HOW TO COMPLETE THIS TASK: Copy every line of the records below that holds the word "hand".
--- SUPPLIED MATERIAL ---
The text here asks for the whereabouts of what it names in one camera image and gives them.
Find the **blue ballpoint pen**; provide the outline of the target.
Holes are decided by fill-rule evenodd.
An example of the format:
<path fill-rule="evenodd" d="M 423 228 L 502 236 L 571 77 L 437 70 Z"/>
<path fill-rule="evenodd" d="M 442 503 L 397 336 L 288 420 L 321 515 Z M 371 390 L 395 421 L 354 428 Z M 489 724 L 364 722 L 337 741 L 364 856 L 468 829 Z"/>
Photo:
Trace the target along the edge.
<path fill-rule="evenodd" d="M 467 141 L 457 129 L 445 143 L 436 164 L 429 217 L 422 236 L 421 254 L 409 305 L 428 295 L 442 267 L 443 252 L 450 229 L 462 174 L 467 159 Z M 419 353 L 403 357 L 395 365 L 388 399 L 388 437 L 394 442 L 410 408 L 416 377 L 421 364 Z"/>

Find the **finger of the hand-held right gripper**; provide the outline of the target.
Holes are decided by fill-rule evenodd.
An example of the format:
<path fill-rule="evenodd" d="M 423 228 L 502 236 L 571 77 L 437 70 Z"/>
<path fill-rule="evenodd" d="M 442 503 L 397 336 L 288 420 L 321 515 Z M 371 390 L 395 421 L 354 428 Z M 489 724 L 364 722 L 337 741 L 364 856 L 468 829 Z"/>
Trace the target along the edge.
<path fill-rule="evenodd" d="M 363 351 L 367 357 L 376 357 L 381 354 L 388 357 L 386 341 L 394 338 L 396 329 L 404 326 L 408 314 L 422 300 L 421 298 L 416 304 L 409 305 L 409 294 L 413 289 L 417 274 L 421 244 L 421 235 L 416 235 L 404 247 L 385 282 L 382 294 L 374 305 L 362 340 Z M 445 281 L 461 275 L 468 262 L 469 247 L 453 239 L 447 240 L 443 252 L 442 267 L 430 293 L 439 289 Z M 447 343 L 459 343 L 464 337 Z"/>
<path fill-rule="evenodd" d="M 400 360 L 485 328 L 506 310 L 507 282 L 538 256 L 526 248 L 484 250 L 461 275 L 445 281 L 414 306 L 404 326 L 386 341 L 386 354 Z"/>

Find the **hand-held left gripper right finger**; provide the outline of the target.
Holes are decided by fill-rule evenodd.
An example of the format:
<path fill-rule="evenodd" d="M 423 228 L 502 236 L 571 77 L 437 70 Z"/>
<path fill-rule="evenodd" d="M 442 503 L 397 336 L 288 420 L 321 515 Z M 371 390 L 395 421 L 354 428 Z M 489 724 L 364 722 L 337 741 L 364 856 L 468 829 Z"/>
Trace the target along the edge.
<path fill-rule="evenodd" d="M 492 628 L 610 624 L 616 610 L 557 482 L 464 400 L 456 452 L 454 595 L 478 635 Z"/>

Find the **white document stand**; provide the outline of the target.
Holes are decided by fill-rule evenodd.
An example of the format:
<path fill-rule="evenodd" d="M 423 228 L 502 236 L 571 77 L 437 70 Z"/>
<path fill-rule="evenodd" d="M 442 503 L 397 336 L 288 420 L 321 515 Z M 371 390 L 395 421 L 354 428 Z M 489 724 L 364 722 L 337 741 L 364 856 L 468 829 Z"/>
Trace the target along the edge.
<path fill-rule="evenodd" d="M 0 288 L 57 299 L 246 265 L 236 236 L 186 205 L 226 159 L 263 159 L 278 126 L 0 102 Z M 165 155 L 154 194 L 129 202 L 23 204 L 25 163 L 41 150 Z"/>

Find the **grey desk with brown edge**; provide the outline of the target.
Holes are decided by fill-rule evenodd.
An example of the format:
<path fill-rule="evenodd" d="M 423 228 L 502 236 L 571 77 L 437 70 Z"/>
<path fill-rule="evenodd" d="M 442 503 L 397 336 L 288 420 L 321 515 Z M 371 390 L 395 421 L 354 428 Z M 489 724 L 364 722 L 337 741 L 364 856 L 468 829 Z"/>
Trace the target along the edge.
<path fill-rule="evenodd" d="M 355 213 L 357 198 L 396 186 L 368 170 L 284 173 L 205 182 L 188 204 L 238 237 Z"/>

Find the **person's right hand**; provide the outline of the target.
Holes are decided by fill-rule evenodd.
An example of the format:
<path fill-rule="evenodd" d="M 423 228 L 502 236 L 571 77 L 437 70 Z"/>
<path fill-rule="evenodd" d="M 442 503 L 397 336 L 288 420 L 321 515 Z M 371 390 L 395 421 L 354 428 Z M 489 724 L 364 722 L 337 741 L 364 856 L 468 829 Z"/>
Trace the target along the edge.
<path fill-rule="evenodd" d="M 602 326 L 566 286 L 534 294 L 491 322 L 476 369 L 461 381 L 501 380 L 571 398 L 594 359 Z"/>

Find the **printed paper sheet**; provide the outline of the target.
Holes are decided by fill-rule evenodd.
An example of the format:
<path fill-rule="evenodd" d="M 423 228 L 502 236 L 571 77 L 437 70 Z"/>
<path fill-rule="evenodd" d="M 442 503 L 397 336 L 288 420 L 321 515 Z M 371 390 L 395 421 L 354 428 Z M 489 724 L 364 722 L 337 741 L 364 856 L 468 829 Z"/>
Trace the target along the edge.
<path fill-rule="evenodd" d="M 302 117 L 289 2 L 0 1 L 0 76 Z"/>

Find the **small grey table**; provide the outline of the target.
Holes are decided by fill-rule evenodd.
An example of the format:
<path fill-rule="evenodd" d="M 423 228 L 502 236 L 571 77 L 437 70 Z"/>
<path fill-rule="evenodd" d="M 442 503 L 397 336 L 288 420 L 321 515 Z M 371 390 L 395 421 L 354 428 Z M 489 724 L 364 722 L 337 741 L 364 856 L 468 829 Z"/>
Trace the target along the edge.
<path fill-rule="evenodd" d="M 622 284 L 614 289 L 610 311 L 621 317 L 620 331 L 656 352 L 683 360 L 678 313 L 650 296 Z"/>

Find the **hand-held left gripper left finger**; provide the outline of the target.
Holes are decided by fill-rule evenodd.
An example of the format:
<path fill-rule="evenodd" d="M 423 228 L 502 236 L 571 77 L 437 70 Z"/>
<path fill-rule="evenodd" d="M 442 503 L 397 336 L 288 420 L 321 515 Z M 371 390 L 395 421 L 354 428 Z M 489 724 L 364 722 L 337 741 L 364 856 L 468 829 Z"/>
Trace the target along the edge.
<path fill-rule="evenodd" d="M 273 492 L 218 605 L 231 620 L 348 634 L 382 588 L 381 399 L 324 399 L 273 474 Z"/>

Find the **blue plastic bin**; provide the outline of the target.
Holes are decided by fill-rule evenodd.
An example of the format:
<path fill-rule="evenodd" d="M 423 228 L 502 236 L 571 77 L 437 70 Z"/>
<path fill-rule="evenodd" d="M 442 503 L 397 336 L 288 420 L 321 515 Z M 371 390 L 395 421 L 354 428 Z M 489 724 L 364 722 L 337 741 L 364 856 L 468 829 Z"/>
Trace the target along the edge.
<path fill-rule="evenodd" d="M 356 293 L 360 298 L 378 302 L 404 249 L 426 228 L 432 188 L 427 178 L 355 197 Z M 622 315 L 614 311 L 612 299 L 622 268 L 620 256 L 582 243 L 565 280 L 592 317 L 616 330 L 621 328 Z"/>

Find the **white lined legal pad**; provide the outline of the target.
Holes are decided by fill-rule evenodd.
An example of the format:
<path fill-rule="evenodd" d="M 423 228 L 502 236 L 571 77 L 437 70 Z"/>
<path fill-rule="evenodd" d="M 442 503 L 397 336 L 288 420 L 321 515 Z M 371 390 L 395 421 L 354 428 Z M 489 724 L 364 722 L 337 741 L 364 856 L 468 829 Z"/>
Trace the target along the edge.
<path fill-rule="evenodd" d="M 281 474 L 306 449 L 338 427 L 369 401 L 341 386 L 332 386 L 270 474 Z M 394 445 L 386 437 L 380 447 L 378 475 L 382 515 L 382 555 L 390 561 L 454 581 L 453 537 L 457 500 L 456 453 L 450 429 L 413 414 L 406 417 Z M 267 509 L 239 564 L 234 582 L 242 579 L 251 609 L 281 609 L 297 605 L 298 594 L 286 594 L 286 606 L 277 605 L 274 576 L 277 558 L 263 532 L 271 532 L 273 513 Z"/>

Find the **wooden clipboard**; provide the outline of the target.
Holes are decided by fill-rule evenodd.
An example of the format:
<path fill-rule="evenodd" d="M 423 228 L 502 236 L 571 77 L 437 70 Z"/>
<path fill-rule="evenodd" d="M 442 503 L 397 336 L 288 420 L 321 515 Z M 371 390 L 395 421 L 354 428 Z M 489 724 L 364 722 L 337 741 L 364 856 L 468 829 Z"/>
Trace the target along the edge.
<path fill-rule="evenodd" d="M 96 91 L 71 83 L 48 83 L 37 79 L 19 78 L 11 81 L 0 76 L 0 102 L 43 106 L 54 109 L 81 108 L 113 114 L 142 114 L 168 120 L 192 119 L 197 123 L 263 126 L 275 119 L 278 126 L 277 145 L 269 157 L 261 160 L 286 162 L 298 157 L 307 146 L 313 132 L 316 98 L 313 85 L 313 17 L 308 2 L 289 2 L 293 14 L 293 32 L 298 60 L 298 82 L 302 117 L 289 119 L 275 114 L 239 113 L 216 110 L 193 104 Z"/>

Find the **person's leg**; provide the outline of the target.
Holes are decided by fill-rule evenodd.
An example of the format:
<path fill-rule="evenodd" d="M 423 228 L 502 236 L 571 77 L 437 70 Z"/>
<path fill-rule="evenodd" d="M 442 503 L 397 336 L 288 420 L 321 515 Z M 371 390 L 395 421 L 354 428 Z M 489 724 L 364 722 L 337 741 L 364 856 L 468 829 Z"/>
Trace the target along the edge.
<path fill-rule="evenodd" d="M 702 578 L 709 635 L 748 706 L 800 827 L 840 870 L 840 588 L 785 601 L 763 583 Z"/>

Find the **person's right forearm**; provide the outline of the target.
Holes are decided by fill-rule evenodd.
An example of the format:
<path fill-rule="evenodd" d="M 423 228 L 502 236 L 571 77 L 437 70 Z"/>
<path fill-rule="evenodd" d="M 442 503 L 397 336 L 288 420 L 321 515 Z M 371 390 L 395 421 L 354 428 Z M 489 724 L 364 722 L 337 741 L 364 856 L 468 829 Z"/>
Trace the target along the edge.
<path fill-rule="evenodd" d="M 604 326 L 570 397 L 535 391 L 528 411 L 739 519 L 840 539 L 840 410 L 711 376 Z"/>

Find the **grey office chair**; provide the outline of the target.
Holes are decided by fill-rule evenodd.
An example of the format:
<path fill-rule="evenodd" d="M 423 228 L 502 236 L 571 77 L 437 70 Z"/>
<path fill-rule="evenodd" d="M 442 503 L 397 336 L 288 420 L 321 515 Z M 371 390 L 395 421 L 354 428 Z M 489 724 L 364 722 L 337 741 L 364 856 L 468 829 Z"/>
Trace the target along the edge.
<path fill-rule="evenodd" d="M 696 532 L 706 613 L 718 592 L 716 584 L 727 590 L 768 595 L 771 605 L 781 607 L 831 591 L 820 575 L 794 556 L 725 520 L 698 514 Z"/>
---
RESPONSE FOR THIS EXERCISE:
Find the **finger of the hand-held right gripper**; provide the outline of the target.
Find the **hand-held left gripper right finger**; provide the outline of the target.
Find the **person's right hand**; provide the outline of the target.
Find the **hand-held left gripper left finger**; provide the outline of the target.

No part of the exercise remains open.